Мистер Равински пожал плечами.
— Что ж, я могу подождать.
— А еще лучше, — спохватилась Мария и заулыбалась, — если вы нам немного поможете.
— Помочь? Я? — психиатр явно растерялся.
— Ну, конечно, это не сложно. Если это вас не затруднит.
— Но я не умею танцевать, — развел руками Питер Равински, — я никогда не занимался хореографией.
— А вам и не нужно танцевать. Вы будете изображать, — Мария отошла от него несколько шагов и окинула его оценочным взглядом, — вы будете изображать дерево.
— Какое?
— Конечно же, зеленое и с листьями.
— Я? Дерево?
— Да, это не сложно. Я вам сейчас объясню, — и не дожидаясь согласия, Мария подозвала к себе девочек.
— Сейчас мы будем отрабатывать танец вокруг дерева. Вот это мистер Равински, он будет изображать одиноко стоящее дерево, а вы — ураган. Вы носитесь вокруг него, пытаетесь сорвать листья, обступаете со всех сторон, налетаете на него, как торнадо, и хотите вырвать с корнем.
— Не очень‑то веселая перспектива, — пробормотал психиатр.
Но Мария уже взяла его за руку и вывела в центр зала.

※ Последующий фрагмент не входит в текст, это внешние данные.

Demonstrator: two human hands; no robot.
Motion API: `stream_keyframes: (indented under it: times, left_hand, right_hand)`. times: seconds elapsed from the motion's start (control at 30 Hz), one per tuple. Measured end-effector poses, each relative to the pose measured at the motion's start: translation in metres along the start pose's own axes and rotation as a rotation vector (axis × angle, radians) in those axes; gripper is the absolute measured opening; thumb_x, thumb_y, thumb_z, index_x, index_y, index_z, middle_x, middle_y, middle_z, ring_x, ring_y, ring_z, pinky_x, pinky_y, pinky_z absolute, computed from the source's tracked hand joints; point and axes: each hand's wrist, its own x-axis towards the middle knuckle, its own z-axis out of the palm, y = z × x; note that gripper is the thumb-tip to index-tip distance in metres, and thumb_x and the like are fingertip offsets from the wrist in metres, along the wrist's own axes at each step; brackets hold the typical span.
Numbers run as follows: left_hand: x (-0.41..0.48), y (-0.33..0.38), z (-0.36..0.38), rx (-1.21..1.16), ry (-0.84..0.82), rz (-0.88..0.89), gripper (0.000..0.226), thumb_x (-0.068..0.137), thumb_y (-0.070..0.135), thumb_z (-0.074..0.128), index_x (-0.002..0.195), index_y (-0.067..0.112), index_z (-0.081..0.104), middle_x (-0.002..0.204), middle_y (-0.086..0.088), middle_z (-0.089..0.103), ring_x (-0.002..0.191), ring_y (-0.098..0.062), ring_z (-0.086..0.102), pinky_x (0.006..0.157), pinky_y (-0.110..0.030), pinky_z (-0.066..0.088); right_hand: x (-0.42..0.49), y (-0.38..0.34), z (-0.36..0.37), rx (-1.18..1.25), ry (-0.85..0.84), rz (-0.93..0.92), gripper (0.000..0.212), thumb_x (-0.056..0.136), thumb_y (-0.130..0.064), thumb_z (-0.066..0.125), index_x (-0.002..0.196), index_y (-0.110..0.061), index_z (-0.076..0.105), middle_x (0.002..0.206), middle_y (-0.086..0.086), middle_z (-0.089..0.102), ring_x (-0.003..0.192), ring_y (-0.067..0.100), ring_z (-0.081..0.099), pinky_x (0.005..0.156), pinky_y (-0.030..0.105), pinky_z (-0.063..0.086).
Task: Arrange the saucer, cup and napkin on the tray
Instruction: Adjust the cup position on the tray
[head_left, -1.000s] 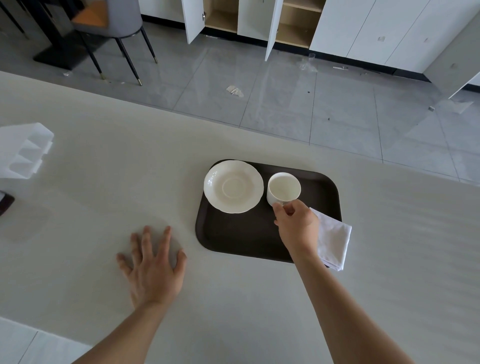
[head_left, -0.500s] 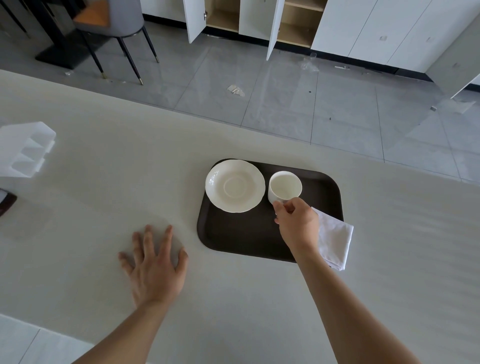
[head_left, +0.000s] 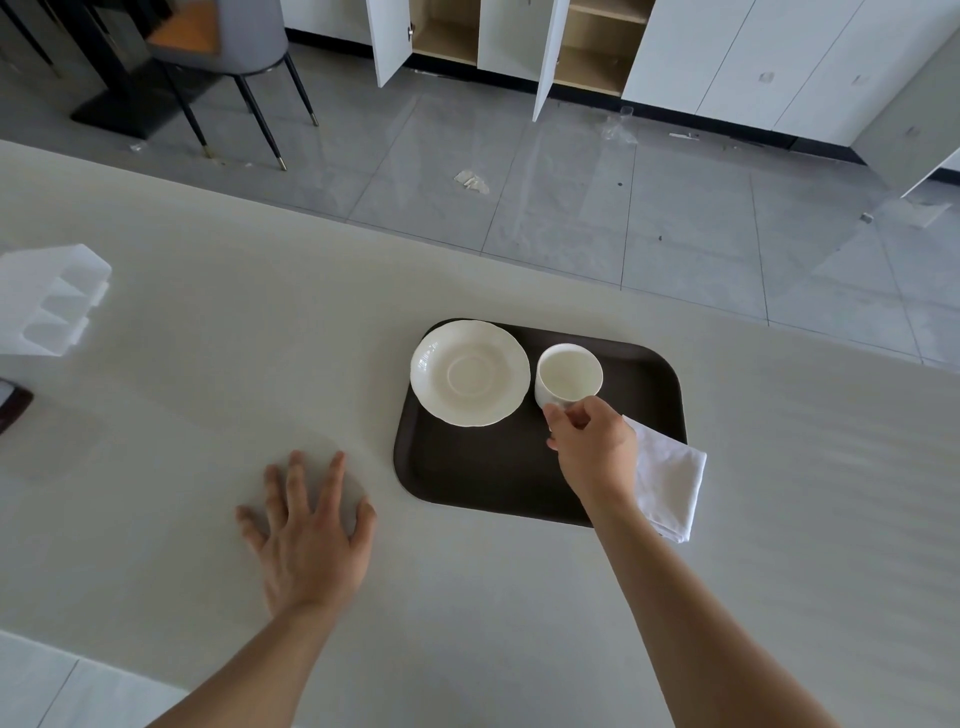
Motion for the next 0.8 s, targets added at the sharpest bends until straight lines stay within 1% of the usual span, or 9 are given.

Мистер Равински, поднимите руки вверх.
— Но я смущаюсь, — растерялся психиатр.
— Ничего, это будет хорошая терапия для вас. Поднимайте руки.
Психиатр послушно поднял руки и растопырил пальцы.
— Отлично, вы похожи на дерево, — удовлетворенно произнесла Мария. — Девочки! Начали!
Она трижды хлопнула в ладоши, пианист ударил по клавишам, а девочки, взявшись за руки завертелись вокруг смущенного психиатра.
Он старался изображать из себя дерево, но это ему почти не удавалось.
— Выше руки! — почти приказала ему Мария.
Теперь Марии показалось, что девочки бегут не слишком быстро, она разомкнула их кольцо, схватила за руки и принялась увлекать по кругу.
Питер Равински смотрел, как мелькают вокруг него лица, сменяясь одно другим, у него начала кружиться голова. Ему казалось, что это не девочки носятся вокруг него, а действительно, летает ветер. Лица смазывались в одно, он слышал возбужденное дыхание детей, их смех, выкрики, радостные возгласы.